Dietitian Alessia Rooferalso known as ‘the mindset dietitian’ and author of Bee Bee Diet, saw in her own practice the effects of such a disturbed relationship with food. “I noticed that my clients were always very focused on the number on the scale. It determined their mood and motivation.” Looking for a way to healthy food To convey this more positively, she came across intuitive eating, an eating philosophy developed in the 1990s by two American dietitians. “Intuitive eating means that you distance yourself from all the eating rules and beliefs about food that you have, in order to learn to listen to your own feeling and body again,” Alessia explains. “That does not mean that it throws scientific recommendations overboard, on the contrary. It is an interaction between: what does my body crave, what do I feel like, and what is healthy?”

It is an anti-diet that wants to get rid of diet culture. “From childhood we learn to ignore signals such as hunger and satiety, just think of statements such as ‘you have to finish your plate’.” Like Sels, Couvreur agrees that people who follow a diet are more likely to suffer from cravings. “In a diet, certain foods become ‘forbidden fruits’, and you know how that goes: what is not allowed, you want all the more.” Eating restrictions lead to eating cravings. “We see that people who follow a diet sometimes even dream about the things they are not allowed to eat.”

Intuitive eating is eating according to one’s hunger pangs, “so that it feels right for you both physically and mentally.” Just because everything is allowed, the appeal of ‘unhealthy eating’ is weakening. “I went through that process myself,” Alessia admits. “I saw sweets in particular as a kind of ‘extra to enjoy’, after which I invariably felt guilty. Just by eating those things when I feel like it, the special is gone. It’s also not the case that if you give yourself unconditional permission to eat everything, you will eat unhealthy. Just eat only ‘unhealthy’ things for a week, you will get tired of it and crave more nutritious meals.”

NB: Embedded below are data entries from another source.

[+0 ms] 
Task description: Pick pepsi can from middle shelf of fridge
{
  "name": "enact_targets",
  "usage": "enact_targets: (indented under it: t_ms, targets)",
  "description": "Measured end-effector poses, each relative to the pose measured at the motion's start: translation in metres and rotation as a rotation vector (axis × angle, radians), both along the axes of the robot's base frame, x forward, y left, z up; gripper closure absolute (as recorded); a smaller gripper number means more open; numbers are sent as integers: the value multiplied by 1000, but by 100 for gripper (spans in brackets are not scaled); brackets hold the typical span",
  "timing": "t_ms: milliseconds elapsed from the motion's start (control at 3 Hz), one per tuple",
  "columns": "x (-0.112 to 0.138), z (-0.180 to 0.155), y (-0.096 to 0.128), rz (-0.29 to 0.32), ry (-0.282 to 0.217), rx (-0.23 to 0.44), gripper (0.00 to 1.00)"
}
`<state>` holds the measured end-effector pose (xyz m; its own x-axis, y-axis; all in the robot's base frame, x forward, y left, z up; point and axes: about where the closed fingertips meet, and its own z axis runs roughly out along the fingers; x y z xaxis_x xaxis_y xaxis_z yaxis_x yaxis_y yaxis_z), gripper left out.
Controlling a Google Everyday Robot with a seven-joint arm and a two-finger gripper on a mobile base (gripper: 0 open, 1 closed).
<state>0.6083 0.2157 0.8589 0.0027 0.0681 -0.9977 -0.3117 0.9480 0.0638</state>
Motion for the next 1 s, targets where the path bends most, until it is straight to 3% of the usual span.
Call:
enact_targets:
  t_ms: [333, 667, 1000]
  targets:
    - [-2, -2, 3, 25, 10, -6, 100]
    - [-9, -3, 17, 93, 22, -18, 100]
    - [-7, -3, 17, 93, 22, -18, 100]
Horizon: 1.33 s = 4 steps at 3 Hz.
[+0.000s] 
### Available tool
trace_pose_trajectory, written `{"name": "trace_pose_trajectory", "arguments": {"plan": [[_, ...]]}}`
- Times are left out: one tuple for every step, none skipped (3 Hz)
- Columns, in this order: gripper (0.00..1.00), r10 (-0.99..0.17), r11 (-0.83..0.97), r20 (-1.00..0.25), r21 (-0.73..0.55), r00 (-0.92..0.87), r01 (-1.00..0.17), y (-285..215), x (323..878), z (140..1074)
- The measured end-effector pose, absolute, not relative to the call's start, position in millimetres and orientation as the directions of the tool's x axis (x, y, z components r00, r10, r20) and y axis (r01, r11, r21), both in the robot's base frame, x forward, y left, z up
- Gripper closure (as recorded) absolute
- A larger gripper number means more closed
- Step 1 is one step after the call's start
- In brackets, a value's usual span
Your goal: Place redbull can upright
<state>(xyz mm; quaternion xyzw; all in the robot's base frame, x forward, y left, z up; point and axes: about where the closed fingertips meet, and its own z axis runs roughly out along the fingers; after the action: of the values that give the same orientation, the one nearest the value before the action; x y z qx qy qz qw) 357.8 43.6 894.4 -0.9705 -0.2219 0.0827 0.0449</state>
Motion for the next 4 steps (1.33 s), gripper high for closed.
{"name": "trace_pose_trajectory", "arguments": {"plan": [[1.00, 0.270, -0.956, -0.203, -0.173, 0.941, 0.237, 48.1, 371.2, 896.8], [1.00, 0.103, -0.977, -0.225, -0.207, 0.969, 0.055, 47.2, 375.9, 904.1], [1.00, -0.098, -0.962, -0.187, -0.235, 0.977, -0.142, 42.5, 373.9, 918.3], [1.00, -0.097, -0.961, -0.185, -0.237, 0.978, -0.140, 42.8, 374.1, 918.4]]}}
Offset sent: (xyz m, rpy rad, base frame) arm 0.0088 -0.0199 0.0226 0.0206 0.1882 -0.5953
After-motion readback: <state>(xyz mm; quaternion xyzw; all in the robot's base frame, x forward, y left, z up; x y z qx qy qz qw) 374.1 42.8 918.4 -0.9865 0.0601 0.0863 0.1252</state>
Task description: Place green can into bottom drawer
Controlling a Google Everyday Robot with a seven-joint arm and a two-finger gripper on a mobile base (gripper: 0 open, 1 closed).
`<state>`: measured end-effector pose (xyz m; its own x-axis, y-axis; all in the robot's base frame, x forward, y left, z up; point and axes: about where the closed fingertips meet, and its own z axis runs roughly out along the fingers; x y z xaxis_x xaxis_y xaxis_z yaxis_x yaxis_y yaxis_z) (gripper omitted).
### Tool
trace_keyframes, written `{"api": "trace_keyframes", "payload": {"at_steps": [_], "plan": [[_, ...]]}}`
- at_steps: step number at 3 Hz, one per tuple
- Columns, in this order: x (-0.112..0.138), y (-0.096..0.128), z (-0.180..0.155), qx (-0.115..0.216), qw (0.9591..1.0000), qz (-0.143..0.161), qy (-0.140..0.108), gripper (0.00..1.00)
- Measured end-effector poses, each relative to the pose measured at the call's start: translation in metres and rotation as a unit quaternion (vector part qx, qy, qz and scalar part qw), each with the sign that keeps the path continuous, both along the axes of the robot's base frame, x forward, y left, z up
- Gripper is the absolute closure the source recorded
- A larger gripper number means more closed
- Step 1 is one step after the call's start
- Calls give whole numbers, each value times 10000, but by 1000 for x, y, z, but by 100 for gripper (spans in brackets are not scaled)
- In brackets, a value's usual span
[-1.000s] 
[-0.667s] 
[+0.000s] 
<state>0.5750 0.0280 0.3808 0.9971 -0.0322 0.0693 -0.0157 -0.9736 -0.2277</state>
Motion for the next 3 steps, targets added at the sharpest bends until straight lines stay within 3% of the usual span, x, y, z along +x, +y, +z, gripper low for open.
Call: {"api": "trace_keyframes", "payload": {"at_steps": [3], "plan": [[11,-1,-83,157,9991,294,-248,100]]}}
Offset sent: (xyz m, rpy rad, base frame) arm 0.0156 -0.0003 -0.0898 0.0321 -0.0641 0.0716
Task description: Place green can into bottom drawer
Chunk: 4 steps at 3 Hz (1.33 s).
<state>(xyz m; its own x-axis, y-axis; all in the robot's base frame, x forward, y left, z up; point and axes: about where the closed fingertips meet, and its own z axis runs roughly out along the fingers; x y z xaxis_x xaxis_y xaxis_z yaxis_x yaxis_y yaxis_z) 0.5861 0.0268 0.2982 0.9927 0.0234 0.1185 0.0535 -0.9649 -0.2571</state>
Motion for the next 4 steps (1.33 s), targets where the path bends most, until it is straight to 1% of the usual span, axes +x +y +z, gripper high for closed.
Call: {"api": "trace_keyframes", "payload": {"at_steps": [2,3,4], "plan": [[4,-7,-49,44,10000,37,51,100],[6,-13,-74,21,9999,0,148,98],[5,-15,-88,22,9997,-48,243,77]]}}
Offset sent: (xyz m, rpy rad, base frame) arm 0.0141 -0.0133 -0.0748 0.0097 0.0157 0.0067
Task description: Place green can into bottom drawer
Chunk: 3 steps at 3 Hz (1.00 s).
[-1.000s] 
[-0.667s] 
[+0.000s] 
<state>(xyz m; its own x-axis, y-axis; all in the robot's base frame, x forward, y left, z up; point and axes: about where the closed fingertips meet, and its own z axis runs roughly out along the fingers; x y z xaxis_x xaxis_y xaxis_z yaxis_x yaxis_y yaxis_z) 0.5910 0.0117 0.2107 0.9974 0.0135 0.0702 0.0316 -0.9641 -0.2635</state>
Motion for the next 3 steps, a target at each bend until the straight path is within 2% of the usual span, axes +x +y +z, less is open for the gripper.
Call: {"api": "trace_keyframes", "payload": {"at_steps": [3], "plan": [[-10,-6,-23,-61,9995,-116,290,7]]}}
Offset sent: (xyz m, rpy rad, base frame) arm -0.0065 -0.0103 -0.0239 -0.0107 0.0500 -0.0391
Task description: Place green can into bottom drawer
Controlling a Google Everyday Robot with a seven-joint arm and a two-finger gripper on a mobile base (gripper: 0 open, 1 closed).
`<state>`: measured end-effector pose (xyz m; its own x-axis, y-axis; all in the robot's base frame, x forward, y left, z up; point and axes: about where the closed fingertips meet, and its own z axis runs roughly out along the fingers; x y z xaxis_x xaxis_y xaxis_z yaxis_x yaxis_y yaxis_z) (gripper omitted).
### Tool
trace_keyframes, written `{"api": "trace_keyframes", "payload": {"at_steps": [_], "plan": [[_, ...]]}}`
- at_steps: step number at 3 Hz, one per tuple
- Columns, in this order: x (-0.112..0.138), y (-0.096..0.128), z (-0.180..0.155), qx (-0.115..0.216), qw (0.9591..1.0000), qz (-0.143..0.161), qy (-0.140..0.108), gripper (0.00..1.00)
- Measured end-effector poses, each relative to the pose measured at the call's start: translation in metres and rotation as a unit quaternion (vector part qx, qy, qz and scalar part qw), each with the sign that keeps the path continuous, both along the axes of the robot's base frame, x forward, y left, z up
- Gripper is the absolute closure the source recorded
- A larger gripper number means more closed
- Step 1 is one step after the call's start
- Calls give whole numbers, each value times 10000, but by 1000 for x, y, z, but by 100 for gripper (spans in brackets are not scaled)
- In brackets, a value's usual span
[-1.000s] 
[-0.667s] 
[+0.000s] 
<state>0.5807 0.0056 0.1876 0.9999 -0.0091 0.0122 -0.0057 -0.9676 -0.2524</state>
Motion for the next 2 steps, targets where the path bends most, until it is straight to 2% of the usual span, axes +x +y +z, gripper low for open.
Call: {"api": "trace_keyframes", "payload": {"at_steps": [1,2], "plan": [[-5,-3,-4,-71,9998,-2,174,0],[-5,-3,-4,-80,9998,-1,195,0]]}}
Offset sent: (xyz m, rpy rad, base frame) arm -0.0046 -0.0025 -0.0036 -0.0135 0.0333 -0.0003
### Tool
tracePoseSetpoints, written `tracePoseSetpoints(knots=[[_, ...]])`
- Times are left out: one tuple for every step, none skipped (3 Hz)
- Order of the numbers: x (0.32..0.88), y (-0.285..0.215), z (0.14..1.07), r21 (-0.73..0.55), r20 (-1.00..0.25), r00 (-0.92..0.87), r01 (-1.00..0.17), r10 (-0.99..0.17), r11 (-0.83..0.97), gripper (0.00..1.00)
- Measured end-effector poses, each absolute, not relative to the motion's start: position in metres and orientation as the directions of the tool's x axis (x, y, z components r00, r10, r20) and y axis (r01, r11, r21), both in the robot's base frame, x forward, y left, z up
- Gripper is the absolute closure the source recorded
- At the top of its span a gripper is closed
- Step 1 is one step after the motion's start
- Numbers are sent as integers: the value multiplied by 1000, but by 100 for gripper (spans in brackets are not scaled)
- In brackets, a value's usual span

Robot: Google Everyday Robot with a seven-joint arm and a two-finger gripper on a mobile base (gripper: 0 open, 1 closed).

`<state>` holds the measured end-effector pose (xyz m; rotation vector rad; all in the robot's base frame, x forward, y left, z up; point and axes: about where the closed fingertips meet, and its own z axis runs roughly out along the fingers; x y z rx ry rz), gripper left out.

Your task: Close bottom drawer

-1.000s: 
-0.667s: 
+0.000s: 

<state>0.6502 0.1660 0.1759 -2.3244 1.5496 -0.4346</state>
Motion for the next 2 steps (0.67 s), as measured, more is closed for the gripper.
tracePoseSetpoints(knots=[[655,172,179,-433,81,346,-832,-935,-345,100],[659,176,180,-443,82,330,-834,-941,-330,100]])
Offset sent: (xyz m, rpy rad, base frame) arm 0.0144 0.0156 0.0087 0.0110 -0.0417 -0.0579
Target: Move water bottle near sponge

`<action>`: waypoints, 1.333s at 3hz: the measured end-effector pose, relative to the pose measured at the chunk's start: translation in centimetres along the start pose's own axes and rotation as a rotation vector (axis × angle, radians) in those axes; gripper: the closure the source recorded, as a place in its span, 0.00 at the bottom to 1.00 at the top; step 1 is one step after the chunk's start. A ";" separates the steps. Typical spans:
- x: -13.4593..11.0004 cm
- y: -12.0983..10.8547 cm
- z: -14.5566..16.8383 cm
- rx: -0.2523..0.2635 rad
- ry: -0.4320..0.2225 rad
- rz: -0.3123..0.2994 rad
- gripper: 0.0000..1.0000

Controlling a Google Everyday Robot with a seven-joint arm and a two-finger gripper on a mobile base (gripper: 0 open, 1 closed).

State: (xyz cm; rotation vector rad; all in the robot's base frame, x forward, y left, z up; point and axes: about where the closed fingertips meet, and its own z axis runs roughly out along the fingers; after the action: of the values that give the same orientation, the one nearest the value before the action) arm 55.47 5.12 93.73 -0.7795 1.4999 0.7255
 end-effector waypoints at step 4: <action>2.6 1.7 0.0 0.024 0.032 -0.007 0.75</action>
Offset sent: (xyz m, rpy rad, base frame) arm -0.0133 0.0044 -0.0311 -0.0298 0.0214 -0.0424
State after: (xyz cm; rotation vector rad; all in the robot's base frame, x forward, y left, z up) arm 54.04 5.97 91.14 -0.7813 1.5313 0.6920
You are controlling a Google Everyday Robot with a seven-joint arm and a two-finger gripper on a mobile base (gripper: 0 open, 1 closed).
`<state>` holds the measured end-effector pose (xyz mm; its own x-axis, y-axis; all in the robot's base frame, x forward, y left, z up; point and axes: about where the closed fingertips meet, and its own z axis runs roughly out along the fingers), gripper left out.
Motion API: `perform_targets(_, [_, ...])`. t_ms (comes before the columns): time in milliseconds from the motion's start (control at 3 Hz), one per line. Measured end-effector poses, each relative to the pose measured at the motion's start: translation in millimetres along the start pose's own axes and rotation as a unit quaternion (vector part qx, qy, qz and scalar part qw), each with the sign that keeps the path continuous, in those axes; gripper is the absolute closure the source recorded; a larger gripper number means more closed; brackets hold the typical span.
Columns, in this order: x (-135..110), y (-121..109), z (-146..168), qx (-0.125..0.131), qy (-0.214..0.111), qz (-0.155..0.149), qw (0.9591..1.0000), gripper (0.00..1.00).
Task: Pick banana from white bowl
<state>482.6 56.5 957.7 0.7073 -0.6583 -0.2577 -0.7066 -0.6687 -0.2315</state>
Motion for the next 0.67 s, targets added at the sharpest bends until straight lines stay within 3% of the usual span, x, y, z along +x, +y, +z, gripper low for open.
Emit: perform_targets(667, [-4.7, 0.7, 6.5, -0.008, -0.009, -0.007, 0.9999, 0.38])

Try to eat more according to your gut feeling, after a while the guilt feelings disappear.

– Alessia Couvreur, the mindset dietitian

Take a warm bath

How do you best get rid of cravings? “I would say give in and enjoy it,” says Alessia. “That sounds simple, of course – there are often underlying causes such as stress or emotions – but in principle it comes down to this. Try to be aware of your eating rules, and ask yourself if they teach you anything. If not, try to eat more according to your gut feeling. After a while, the guilt will disappear.” Even those who eat intuitively sometimes have cravingsit sounds, “but the urge won’t get that big, because you can just eat it”.

Michaël Sels also recommends eating full meals. “Cutting out a certain macronutrient such as carbohydrates is not a good idea. This creates an energy shortage.” He gives other tips for breaking through learned behavior: “Seek relaxation in other ways, by applying a nice body lotion or taking a warm bath, for example.” In any case, it should be clear that a food craving is not a purely physical phenomenon: “I sometimes read that a craving for chocolate would indicate a magnesium deficiency,” laughs Alessia. “So it doesn’t work that way.”